_Dataset records_.
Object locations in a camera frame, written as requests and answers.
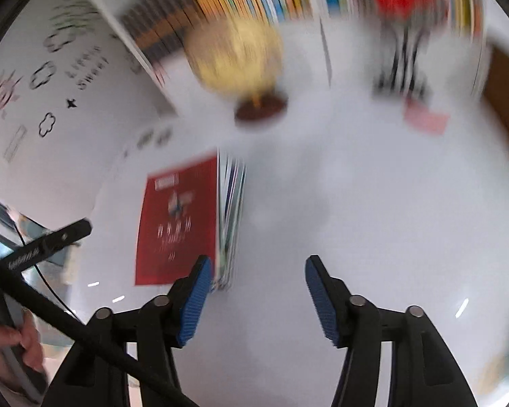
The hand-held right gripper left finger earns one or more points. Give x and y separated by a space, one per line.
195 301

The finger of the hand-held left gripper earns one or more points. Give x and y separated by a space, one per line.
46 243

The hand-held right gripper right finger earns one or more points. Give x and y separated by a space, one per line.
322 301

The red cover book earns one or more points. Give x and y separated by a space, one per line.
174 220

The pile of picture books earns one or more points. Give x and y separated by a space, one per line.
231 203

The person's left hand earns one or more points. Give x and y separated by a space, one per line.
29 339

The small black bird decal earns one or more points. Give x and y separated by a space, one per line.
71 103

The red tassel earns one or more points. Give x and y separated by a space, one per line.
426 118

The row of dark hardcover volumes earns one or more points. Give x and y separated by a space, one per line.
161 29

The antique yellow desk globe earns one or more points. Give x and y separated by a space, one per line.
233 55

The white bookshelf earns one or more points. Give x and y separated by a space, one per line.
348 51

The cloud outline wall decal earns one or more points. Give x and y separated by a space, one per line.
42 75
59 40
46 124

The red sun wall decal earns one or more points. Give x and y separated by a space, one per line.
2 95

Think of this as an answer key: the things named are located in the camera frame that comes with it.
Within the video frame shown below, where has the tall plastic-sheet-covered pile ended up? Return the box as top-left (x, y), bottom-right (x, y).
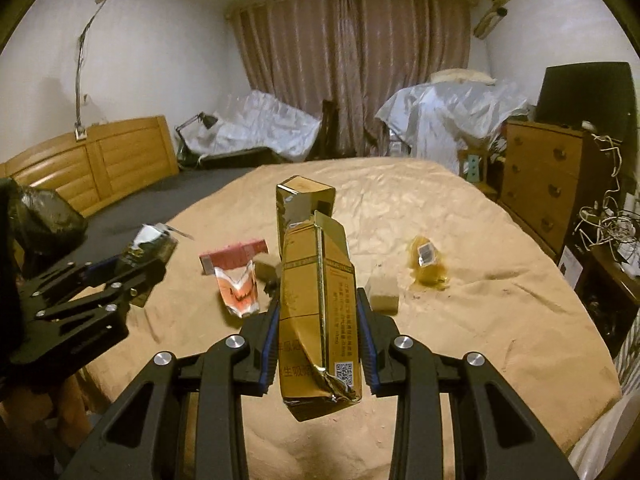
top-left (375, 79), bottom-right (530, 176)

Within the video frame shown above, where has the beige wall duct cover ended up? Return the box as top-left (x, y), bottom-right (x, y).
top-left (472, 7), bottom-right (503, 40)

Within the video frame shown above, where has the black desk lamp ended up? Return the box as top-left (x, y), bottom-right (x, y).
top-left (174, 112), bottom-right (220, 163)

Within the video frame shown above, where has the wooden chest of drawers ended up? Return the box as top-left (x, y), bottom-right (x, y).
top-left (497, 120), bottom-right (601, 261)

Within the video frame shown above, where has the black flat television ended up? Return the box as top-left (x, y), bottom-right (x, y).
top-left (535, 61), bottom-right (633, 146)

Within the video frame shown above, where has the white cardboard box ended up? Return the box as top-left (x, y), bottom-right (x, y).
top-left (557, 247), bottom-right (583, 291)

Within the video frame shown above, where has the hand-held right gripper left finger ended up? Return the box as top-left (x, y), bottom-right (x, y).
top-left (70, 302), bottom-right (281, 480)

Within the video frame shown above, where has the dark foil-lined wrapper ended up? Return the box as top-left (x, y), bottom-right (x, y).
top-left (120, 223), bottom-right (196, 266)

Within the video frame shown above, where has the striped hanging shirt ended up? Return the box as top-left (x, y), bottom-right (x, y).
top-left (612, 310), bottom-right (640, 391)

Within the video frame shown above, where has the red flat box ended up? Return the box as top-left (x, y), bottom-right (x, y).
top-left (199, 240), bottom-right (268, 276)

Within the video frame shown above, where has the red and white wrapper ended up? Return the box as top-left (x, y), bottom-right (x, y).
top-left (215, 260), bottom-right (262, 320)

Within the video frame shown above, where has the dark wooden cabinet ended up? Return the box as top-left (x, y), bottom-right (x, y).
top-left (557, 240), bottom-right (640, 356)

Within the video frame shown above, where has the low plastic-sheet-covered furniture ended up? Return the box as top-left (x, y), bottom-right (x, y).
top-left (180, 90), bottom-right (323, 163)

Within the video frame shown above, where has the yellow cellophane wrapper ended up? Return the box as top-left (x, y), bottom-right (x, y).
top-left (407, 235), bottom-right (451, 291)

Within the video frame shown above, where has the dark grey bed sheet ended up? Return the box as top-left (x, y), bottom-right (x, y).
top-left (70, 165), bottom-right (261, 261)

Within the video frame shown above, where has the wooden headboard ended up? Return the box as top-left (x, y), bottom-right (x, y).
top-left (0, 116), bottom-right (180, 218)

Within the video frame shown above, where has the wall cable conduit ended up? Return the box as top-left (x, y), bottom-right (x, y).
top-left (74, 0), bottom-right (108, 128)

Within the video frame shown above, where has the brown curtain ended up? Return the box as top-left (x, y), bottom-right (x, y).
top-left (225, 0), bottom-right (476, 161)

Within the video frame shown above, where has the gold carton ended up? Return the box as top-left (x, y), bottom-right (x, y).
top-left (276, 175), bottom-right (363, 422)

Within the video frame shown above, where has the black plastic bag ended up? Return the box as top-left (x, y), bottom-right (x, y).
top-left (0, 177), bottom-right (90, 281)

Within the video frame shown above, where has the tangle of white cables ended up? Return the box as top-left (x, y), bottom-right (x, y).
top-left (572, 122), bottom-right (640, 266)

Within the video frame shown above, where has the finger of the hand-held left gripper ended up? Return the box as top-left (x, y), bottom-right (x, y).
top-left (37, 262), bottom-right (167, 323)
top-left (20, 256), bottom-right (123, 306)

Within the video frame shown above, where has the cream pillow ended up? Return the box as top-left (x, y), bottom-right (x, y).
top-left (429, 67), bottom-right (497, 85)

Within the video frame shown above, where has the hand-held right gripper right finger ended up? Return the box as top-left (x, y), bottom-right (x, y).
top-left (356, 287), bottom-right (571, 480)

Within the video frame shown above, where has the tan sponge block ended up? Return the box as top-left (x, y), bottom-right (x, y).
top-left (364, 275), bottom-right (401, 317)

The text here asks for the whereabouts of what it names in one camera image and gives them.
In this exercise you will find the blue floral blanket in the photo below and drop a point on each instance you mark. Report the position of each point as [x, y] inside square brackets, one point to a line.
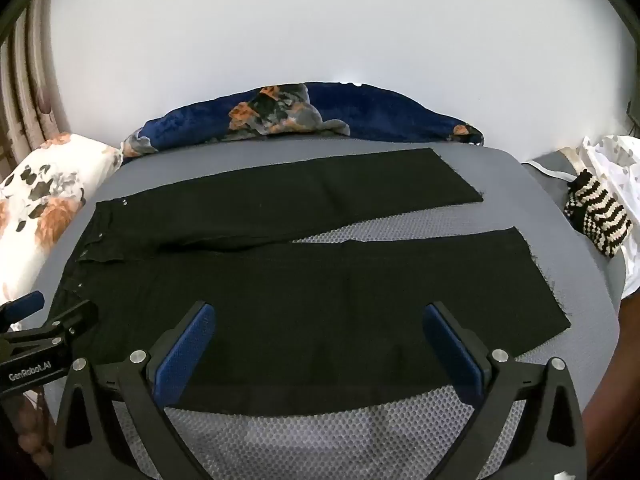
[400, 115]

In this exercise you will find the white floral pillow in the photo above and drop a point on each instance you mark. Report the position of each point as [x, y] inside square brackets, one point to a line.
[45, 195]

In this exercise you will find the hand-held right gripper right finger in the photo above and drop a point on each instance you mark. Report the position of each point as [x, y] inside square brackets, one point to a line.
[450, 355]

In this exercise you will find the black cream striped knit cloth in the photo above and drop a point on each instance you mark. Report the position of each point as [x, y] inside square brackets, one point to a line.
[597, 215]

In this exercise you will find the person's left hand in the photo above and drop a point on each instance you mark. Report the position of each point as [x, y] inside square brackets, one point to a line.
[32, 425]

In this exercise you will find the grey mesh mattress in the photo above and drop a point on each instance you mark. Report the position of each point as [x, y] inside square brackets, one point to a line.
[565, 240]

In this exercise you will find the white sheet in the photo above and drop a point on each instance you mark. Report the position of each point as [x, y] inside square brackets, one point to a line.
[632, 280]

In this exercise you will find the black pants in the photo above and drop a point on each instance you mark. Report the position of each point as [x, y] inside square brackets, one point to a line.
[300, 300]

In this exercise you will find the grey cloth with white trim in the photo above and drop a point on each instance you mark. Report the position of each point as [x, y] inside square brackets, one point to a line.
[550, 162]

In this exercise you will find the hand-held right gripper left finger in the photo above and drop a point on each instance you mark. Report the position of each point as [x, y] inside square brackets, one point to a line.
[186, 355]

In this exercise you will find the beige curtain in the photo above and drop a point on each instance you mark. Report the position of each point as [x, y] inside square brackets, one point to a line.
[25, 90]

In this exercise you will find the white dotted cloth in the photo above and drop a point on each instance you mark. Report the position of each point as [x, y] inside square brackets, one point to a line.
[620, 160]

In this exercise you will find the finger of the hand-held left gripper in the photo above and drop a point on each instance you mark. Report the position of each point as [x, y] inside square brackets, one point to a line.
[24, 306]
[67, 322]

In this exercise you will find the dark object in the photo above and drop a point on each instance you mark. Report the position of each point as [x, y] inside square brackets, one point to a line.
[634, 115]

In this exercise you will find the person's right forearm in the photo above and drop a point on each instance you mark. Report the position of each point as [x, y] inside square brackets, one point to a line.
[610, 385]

---

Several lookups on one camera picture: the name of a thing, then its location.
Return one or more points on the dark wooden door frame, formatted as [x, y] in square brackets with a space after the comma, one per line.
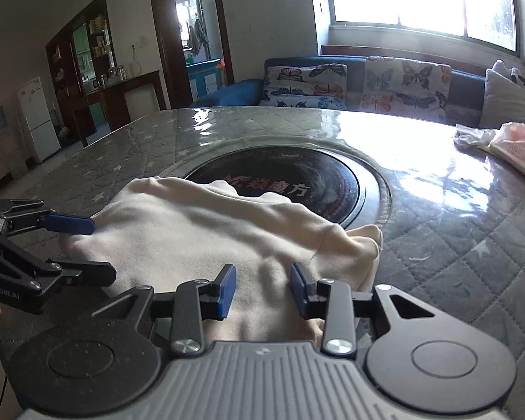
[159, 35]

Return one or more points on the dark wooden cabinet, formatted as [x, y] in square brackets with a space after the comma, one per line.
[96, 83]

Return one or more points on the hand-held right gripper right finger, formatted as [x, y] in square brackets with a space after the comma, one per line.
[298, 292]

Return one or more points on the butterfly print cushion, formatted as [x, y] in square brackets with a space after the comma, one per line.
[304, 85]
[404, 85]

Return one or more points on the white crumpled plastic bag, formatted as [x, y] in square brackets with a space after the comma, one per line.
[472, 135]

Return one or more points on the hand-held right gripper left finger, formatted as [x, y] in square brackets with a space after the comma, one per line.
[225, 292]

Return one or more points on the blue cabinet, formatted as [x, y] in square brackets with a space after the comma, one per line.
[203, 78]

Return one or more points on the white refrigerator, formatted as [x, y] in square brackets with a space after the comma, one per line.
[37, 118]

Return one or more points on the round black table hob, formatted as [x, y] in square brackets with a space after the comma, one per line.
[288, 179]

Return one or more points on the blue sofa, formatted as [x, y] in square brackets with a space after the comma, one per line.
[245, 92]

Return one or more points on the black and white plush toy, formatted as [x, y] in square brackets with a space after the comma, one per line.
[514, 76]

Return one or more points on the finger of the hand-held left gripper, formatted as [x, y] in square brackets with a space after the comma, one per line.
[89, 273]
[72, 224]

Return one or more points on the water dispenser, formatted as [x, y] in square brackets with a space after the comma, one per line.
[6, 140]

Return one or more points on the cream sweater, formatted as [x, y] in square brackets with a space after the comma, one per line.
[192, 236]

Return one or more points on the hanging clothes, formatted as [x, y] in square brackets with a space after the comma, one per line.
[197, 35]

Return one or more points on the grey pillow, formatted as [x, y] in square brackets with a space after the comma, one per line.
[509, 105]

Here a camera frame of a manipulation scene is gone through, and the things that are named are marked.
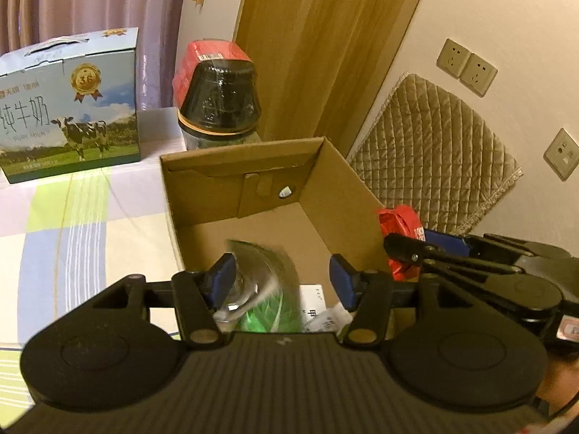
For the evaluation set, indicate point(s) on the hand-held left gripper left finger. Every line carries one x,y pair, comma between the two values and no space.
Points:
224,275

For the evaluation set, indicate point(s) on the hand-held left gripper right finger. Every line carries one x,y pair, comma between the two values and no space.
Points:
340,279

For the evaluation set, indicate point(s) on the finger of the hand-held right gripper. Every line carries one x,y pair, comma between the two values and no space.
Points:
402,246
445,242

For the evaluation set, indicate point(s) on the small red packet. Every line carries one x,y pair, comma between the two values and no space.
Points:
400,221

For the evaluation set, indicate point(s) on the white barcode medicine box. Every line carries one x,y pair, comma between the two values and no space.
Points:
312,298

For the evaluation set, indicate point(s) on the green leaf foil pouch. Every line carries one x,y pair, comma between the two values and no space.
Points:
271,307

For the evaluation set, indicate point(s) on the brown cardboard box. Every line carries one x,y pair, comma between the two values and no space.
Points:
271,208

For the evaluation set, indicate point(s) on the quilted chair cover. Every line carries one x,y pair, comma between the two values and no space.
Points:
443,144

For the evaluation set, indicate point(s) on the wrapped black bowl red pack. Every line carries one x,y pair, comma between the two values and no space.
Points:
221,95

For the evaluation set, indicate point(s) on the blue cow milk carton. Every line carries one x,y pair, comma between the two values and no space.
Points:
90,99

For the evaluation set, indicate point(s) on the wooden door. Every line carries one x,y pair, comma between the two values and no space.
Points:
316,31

---

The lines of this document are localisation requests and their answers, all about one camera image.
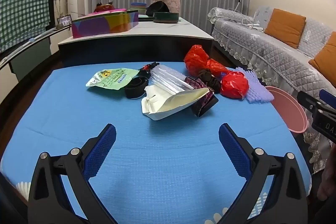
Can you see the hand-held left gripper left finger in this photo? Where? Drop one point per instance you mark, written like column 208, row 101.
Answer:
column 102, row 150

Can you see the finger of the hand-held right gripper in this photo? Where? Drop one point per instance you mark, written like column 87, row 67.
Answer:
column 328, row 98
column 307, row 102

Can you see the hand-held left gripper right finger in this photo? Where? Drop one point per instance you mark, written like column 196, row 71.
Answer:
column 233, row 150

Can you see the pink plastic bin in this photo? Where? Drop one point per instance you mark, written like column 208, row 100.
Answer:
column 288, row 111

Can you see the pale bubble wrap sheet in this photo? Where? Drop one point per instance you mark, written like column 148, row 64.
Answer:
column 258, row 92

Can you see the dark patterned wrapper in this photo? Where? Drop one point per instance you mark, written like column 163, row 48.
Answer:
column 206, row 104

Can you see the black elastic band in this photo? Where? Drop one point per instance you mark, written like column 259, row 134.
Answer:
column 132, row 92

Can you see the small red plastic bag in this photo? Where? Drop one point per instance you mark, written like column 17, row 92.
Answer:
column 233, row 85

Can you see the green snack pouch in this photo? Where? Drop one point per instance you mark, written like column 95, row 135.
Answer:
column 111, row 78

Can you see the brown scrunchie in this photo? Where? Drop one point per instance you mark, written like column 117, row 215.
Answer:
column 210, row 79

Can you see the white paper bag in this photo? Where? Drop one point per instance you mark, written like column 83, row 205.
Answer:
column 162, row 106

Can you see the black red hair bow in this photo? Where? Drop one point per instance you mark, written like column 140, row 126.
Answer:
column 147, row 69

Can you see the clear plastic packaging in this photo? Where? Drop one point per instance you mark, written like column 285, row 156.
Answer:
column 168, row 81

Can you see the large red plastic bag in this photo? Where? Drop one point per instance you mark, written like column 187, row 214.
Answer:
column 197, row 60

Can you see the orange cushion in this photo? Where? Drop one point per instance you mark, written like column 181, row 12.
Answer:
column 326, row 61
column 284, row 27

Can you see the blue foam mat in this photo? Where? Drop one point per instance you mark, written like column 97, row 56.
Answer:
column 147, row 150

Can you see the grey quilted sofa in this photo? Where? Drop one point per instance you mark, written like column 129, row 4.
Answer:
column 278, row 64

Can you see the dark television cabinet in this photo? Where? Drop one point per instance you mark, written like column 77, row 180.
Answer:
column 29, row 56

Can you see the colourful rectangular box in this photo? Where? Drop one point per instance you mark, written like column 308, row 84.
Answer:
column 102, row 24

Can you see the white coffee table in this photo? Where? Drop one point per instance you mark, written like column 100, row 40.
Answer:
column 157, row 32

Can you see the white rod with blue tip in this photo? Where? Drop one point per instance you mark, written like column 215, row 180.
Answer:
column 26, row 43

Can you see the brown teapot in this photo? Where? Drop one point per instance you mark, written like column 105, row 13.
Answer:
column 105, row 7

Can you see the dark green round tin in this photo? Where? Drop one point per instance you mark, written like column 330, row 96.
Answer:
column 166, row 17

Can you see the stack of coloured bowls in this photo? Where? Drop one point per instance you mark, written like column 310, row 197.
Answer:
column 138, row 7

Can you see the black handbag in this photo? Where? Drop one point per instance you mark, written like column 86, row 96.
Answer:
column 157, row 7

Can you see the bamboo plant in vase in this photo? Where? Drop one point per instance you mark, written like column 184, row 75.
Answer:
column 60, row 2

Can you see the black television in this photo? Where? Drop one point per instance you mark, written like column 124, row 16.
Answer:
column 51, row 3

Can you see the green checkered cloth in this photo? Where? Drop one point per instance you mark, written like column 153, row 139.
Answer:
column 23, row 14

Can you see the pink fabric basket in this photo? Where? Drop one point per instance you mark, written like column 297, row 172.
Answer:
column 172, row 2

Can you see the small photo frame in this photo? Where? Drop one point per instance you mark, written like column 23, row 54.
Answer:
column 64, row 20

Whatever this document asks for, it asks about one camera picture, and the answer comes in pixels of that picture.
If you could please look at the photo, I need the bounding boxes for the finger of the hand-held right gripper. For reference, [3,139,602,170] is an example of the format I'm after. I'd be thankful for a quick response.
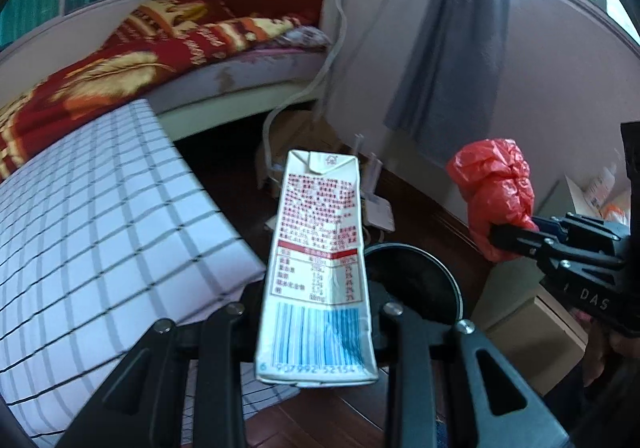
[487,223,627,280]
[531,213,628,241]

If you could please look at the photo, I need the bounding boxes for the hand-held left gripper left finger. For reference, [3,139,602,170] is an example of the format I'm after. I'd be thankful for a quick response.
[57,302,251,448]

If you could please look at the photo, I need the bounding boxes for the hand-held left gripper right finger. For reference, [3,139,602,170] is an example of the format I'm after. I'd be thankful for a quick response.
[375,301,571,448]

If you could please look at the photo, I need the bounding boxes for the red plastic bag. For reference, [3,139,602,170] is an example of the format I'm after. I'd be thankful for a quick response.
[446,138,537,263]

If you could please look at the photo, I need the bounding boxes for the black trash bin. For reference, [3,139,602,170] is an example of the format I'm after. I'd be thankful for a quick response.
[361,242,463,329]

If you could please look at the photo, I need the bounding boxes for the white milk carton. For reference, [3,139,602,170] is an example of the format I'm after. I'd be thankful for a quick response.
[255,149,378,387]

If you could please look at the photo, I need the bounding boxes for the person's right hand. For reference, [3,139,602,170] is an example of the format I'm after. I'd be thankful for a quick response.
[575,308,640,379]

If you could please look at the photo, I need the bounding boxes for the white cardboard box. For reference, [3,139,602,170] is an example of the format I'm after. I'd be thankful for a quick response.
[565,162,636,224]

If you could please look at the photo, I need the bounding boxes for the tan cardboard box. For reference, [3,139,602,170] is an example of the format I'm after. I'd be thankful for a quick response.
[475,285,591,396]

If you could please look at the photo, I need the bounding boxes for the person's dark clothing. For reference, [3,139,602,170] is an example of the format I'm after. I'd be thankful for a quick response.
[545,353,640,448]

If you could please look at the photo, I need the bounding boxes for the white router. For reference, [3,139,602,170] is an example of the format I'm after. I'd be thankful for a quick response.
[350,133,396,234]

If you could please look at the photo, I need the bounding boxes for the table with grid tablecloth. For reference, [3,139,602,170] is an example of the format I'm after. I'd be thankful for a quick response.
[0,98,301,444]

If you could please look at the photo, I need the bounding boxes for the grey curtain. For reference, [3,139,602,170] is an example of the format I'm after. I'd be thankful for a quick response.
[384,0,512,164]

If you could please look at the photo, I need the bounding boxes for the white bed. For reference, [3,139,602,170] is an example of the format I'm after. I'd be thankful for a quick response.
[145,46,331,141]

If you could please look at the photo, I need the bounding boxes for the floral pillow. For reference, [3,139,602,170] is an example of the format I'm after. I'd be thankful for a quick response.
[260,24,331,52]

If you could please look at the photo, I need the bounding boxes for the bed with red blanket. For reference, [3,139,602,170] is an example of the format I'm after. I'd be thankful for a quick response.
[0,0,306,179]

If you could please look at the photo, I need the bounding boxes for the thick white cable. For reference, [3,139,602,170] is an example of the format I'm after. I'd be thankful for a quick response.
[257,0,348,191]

_Exercise_. Among the lines of the data, find every one that holds "pouch" and copy it.

_Your solution_.
For the evaluation set, indicate point(s) on the green leaf foil pouch. Every line carries one x,y pair, comma between the two values and no space.
Can you see the green snack pouch in this photo? Where? Drop one point per instance you mark, written like column 95, row 135.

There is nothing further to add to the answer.